Cloning,Sequence Analysis and Prokaryotic Expression of ORF7 Gene of Porcine Reproductive and Respiratory Syndrome Virus Strain-HBKM2

[目的]对猪繁殖与呼吸综合征病毒HBKM2毒株核蛋白编码基因ORF7进行研究,为进一步了解其编码蛋白的功能和研制新的血清学诊断方法奠定基础。[方法]采用RT-PCR方法扩增HBKM2株的ORF7基因,然后利用DNA Star软件包对克隆的序列进行序列分析,将ORF7基因克隆到大肠杆菌原核表达载体pGEX-KG上,构建重组表达质粒pKG-N。将重组质粒转化到大肠杆菌BL21,并经IPTG诱导表达,最后利用Western-blot对表达蛋白的免疫反应活性进行鉴定。[结果]HBKM2毒株的ORF7基因长约372 bp;序列分析表明与高致病性猪繁殖与呼吸综合征病毒的同源性达99%以上;SDS-PAGE表明克隆的ORF7基因在大肠杆菌中获得了高效融合表达;Western-blot分析表明,重组蛋白GST-N能够与PRRSV高免猪血清发生特异性的免疫反应。[结论]成功地扩增了ORF7基因,且GST-N融合蛋白能在大肠杆菌中高效表达。

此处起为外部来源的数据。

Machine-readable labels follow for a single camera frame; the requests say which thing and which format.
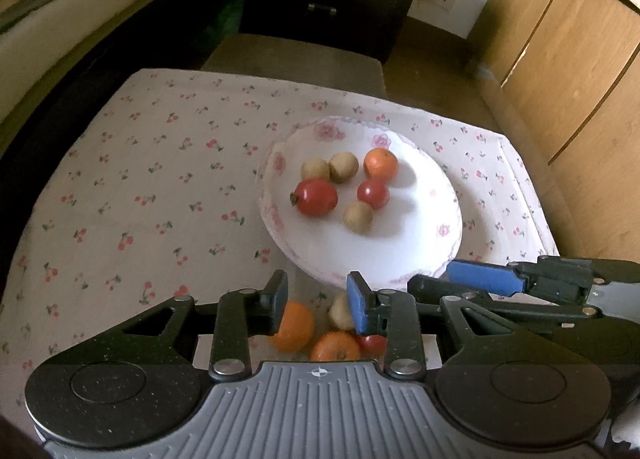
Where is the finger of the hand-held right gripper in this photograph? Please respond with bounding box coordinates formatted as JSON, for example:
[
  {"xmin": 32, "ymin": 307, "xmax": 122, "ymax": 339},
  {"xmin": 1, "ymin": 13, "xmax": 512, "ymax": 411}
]
[
  {"xmin": 446, "ymin": 255, "xmax": 601, "ymax": 299},
  {"xmin": 407, "ymin": 275, "xmax": 597, "ymax": 335}
]

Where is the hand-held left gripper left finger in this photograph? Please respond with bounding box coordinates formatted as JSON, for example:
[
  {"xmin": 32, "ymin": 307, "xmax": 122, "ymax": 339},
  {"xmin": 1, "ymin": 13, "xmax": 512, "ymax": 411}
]
[{"xmin": 100, "ymin": 270, "xmax": 289, "ymax": 384}]

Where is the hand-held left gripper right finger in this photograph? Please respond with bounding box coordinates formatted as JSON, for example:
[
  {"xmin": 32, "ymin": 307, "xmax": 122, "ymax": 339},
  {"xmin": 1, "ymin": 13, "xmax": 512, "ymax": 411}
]
[{"xmin": 346, "ymin": 270, "xmax": 531, "ymax": 382}]

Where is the tan longan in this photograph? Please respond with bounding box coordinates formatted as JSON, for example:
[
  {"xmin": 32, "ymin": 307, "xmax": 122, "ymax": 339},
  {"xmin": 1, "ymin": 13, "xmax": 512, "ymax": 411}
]
[
  {"xmin": 328, "ymin": 152, "xmax": 359, "ymax": 184},
  {"xmin": 343, "ymin": 201, "xmax": 375, "ymax": 234},
  {"xmin": 328, "ymin": 292, "xmax": 357, "ymax": 331},
  {"xmin": 301, "ymin": 158, "xmax": 331, "ymax": 183}
]

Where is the orange tangerine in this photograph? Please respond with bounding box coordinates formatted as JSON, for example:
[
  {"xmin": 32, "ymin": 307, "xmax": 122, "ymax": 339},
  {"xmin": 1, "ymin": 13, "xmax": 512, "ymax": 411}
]
[
  {"xmin": 309, "ymin": 331, "xmax": 362, "ymax": 363},
  {"xmin": 267, "ymin": 301, "xmax": 316, "ymax": 354},
  {"xmin": 363, "ymin": 148, "xmax": 399, "ymax": 180}
]

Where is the white floral bowl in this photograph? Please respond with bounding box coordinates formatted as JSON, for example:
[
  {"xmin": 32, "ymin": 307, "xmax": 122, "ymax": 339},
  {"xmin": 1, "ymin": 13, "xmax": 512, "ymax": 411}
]
[{"xmin": 256, "ymin": 115, "xmax": 463, "ymax": 290}]

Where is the small red tomato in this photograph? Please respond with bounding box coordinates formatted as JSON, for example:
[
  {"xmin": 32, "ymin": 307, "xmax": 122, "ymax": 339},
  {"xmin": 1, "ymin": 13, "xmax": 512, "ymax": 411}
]
[{"xmin": 357, "ymin": 178, "xmax": 390, "ymax": 210}]

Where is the cherry print tablecloth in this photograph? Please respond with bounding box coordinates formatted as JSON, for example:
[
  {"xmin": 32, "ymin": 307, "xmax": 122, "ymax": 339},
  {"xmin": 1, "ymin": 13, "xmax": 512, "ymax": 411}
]
[{"xmin": 0, "ymin": 68, "xmax": 561, "ymax": 392}]

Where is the light wooden wardrobe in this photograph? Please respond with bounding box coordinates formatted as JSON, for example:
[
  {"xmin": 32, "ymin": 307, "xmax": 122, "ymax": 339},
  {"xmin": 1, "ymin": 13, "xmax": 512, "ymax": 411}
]
[{"xmin": 465, "ymin": 0, "xmax": 640, "ymax": 260}]

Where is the brown stool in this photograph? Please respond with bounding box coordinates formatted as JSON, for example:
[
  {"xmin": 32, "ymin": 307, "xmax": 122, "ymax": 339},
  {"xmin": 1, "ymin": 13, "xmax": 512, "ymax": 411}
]
[{"xmin": 202, "ymin": 34, "xmax": 386, "ymax": 98}]

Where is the green bag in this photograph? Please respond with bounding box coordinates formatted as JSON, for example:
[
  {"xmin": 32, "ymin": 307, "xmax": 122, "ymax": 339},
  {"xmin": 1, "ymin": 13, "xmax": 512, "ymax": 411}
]
[{"xmin": 215, "ymin": 0, "xmax": 244, "ymax": 40}]

[ Objective ] The foundation of the further understanding of the function of encoding protein and the development of new serological diagnostic method of porcine reproductive and respiratory syndrome virus was laid through the study on the ORF7 Gene of porcine reproductive and respiratory syndrome virus strain-HBKM2. [ Method ] The ORF7 gene of strain HBKM2 was amplified with the method of RT-PCR and then the cloned sequence was analyzed with DNA Star software. The ORF7 gene was cloned into E. coli pGEX-KG vector to construct recombinant expression plasmid pKG-N. Then the recombinant plasmid was transformed into E. coli BL21 and induced to express by IPTG. Finally the immune response activity of expressed proteins was identified with the method of Western-blot. [ Results ] The ORF7 genes of strain HBKM2 was about 372 bp. Sequence analysis showed its homology with HP-PRRSV was more than 99%. SDS-PAGE showed that the cloned ORF7 gene could be highly expressed in E. coli. Western-blot analysis showed that the recombinant protein GST-N could induce specific immune response with hyper immune serum of PRRSV. [ Conclusion ] ORF7 gene was amplified successfully and GST-N fusion protein could be expressed efficiently in E. coli.